Your OAuth access token doesn't know who you are
Engineers often implement OAuth 2.0 in the confident belief that they can identify users from access tokens. This is a mistake as there’s no guarantee that the holder of an access token is who they say they are. In this sense, OAuth 2.0 is not an authentication protocol.
This is based on the difference between authentication and authorization. Authentication is the process of verifying a user identity, often by checking credentials such as a username and password. Authorization is the process of verifying what that user is allowed to do, i.e. their permissions.
This distinction is important as it usually involves two separate solutions that need to be scaled very differently. Authentication is a one-time check that allows a system to give a user access to a system, while some form of authorization checking should happen every time a user requests a resource.

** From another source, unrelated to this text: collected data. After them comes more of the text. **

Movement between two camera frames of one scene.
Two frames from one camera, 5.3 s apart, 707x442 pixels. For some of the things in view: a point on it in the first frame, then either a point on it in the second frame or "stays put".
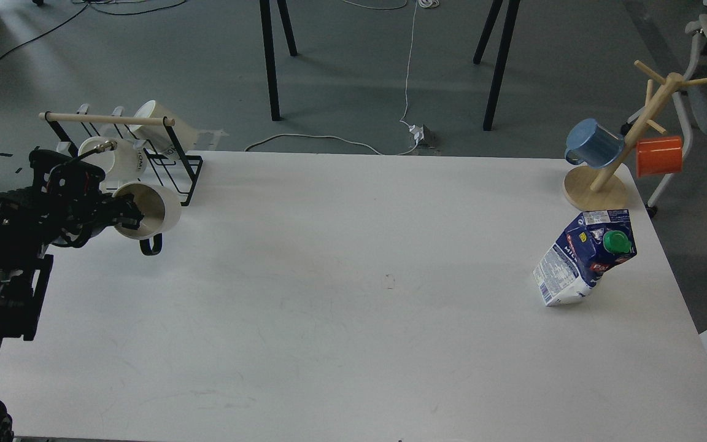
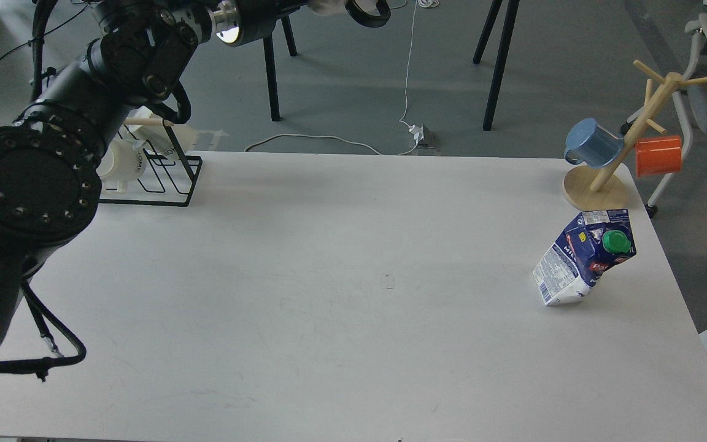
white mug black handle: (161, 209) → (372, 13)
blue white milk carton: (593, 242) stays put
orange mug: (658, 156) stays put
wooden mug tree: (607, 188) stays put
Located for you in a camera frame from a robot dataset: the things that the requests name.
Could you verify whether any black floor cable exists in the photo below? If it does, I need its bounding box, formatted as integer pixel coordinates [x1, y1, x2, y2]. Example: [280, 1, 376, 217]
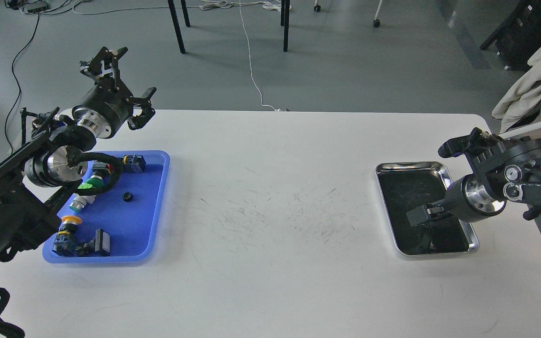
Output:
[3, 0, 83, 155]

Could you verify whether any beige cloth on chair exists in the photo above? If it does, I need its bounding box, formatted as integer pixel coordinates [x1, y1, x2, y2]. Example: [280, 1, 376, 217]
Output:
[492, 47, 541, 132]

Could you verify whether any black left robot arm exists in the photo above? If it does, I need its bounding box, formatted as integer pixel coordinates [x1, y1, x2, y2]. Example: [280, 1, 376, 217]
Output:
[0, 47, 156, 338]

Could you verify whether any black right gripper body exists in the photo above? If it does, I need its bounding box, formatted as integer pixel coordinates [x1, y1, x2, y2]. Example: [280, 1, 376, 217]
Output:
[444, 137, 520, 223]

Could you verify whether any white floor cable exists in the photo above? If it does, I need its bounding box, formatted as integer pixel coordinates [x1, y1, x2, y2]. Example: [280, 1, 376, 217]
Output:
[199, 0, 293, 112]

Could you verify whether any yellow push button switch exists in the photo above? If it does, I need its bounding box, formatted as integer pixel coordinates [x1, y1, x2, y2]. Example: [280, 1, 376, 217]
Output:
[52, 215, 82, 256]

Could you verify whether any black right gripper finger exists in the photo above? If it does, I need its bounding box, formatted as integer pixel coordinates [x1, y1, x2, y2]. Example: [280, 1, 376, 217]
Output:
[438, 128, 499, 158]
[406, 201, 447, 227]

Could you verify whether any shiny metal tray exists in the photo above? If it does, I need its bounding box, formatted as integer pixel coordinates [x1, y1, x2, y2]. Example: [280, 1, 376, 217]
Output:
[375, 162, 479, 259]

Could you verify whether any black table leg right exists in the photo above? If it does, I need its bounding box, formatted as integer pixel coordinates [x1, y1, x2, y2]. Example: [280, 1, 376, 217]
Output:
[280, 0, 291, 52]

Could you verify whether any black cabinet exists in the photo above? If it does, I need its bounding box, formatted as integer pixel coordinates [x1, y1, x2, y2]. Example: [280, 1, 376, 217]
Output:
[479, 0, 541, 71]

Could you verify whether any black table leg left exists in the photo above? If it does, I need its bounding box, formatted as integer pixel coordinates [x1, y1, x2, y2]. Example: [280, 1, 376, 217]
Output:
[167, 0, 191, 55]

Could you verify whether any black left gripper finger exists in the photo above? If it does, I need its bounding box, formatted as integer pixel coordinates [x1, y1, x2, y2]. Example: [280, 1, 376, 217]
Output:
[126, 86, 157, 131]
[80, 46, 128, 92]

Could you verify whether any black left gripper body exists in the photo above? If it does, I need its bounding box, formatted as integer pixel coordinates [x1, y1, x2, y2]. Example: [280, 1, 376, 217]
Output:
[72, 85, 133, 139]

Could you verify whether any green push button switch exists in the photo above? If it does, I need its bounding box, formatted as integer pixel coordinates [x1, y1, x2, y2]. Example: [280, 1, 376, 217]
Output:
[77, 175, 105, 191]

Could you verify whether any blue plastic tray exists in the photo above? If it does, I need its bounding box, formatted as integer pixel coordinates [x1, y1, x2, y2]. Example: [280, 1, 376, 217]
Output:
[42, 150, 171, 264]

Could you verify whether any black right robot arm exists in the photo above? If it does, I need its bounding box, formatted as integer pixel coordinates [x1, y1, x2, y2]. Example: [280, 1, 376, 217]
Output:
[407, 128, 541, 227]

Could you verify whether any black square button switch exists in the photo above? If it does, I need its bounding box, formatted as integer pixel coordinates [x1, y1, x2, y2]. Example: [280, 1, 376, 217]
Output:
[76, 229, 111, 257]

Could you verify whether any red push button switch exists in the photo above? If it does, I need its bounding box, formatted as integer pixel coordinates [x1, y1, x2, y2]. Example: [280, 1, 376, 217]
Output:
[92, 154, 147, 177]

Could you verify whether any small black gear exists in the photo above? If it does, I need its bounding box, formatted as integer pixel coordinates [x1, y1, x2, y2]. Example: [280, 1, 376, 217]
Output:
[122, 191, 134, 202]

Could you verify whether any black table leg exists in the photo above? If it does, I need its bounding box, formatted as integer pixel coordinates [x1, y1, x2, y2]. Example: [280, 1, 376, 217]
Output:
[280, 0, 291, 52]
[167, 0, 191, 55]

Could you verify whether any light green selector switch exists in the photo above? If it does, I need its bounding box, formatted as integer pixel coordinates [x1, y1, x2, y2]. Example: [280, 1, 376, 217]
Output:
[69, 194, 96, 213]

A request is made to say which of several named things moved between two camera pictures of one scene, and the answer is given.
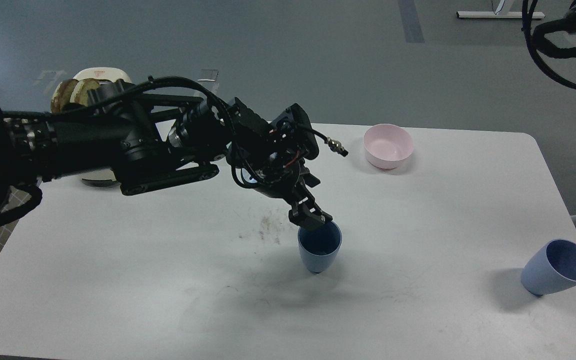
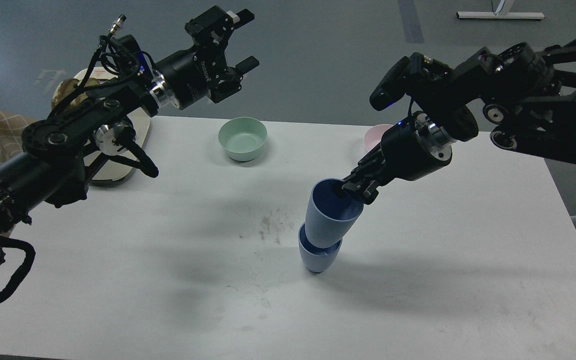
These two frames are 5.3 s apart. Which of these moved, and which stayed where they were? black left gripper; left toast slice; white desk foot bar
Moved: black left gripper
Stayed: white desk foot bar; left toast slice
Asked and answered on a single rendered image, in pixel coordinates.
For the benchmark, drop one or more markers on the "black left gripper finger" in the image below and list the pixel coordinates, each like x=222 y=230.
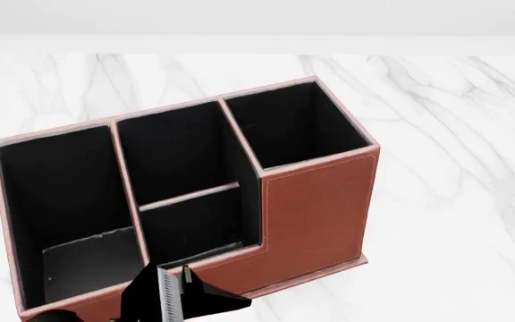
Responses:
x=208 y=302
x=143 y=298

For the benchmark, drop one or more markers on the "brown leather desk caddy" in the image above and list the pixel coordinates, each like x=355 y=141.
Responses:
x=320 y=218

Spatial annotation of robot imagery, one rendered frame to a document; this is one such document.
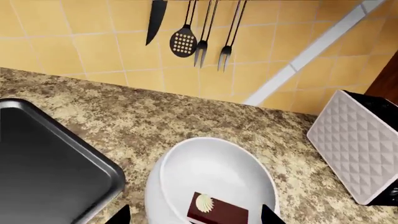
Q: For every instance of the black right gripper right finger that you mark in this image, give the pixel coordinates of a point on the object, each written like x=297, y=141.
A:
x=270, y=215

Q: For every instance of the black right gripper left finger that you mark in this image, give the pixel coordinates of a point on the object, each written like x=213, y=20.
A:
x=122, y=216

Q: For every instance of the chocolate cake slice with cream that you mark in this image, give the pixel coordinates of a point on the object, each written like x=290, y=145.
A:
x=217, y=210

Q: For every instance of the white ceramic bowl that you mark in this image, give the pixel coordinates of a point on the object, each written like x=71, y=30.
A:
x=214, y=168

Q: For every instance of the dark metal baking tray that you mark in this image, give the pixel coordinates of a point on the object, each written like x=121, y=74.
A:
x=46, y=163

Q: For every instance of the white quilted toaster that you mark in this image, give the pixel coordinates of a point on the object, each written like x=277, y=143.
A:
x=354, y=149

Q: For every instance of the black two-prong meat fork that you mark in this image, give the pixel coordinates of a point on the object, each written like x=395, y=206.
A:
x=202, y=46
x=225, y=52

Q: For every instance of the dark wooden cabinet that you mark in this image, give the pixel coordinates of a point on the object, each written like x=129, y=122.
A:
x=384, y=79

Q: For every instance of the black slotted spoon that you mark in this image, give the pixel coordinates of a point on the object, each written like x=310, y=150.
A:
x=183, y=42

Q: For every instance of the black kitchen knife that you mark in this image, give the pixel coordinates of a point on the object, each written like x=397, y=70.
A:
x=155, y=21

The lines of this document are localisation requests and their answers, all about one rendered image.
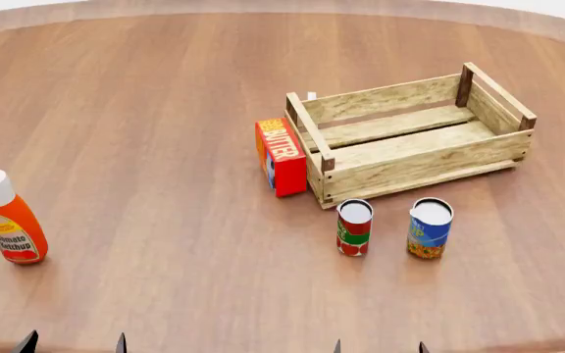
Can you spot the orange tomato ketchup bottle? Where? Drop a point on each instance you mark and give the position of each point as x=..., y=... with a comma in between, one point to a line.
x=16, y=228

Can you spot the blue soup can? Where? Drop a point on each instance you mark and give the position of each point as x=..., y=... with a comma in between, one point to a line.
x=428, y=228

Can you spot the red tomato sauce can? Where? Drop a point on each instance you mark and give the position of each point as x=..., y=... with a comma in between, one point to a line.
x=354, y=229

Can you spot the wooden slatted crate tray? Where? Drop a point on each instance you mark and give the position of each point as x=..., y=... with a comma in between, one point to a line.
x=410, y=147

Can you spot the small white object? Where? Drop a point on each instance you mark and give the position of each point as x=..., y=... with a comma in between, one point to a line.
x=311, y=96

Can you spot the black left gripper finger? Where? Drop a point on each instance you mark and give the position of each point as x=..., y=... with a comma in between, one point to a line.
x=121, y=345
x=28, y=343

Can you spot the red butter box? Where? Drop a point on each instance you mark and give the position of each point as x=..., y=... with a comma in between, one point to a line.
x=285, y=158

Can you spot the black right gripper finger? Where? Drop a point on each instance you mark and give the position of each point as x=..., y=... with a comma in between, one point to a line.
x=423, y=348
x=337, y=347

OAuth 2.0 access tokens just represent delegated authorization to use a resource. They do not represent a user or provide any guarantee of authenticated identity. All they are saying is that a request is authorized for the audience and scope defined in the token.
This is more than just security pedantry. There is a very real and underappreciated risk of impersonation here. An access token says nothing about who is holding it. It just says that whoever holds it has been granted authorisation for a particular scope and audience.
There doesn’t even have to be a user involved in issuing an access token. In machine-to-machine scenarios a token server can issue access tokens without any authentication taking place. The token grants authorization to perform actions, but there may not be any human identity associated with it at all.
Access tokens are not for client applications
One problem here is that OAuth 2.0 is a very loose protocol that is largely silent on the structure and format of access tokens. It doesn’t even mandate JSON Web Tokens (JWT). There’s no contract here, so no guarantee that a client will be able to read a token. Their format may change at any time and the implementation will still be perfectly OAuth 2.0 compliant.
This makes sense when you understand that access tokens are not intended for client applications. The protocol does not expect a client to read an access token and try to extract identity information from it. A client should just retrieve one from the token server and submit it to a resource server as part of an API request.
Access tokens contain information that is useful to the resource that is being secured. It can tell the resource who issued the token, what authentication method was used, the scope of the token, and the intended audience. All this is useful information when you are trying to verify that the token is valid for a resource. It is not an invitation for the client to process the token.
Given that a client application is not the intended audience for a request, it has no way of validating the token. A client that extracts identity information from an access token is trusting data that was never meant for it. Even if the token is a JWT and appears readable, the client may not be the intended audience and may not have enough information to validate the token correctly. This creates opportunities for token substitution attacks where one valid access token is mistaken for another user's identity.
What problems does OpenID Connect solve?
If an implementation adds user profiles claims into an access token (e.g. the user’s given name) it’s normally a sure sign that the access token is being used as a proxy for identity.
OpenID Connect provides a set of extensions that were added on top of OAuth 2.0 to solve this problem. The ID token is a one-way communication of identity between server and client. Validating this token provides a guarantee of authenticated identity. This is where you are supposed to put stuff like the email address, family name and given name.
OpenID Connect’s ID tokens are meant to be read by client applications - that’s their purpose. They are also mandated as JWTs so there is a more reliable contract between server and client.
These ID tokens are not a replacement for access tokens though. They are a one-shot mechanism that allows a server to reliably tell a client about an authenticated user. ID tokens should not be submitted as part of a request to an API. This is because they are only concerned with authentication rather than authorization. Access tokens are completely unaffected by OpenID Connect and remain the mechanism you use to authorize API requests.
Access tokens are not magically reframed by OpenID Connect so they can be used for identity. An access token still does not provide any proof that a user has logged in.
If a client wants to know the user’s identity it should obtain an ID token, verify it, extract the user profile information from it, and then discard it. Access tokens should still be used for any subsequent API requests, but the client should not try to read or verify the access token - this is a job for the resource server that receives the API request.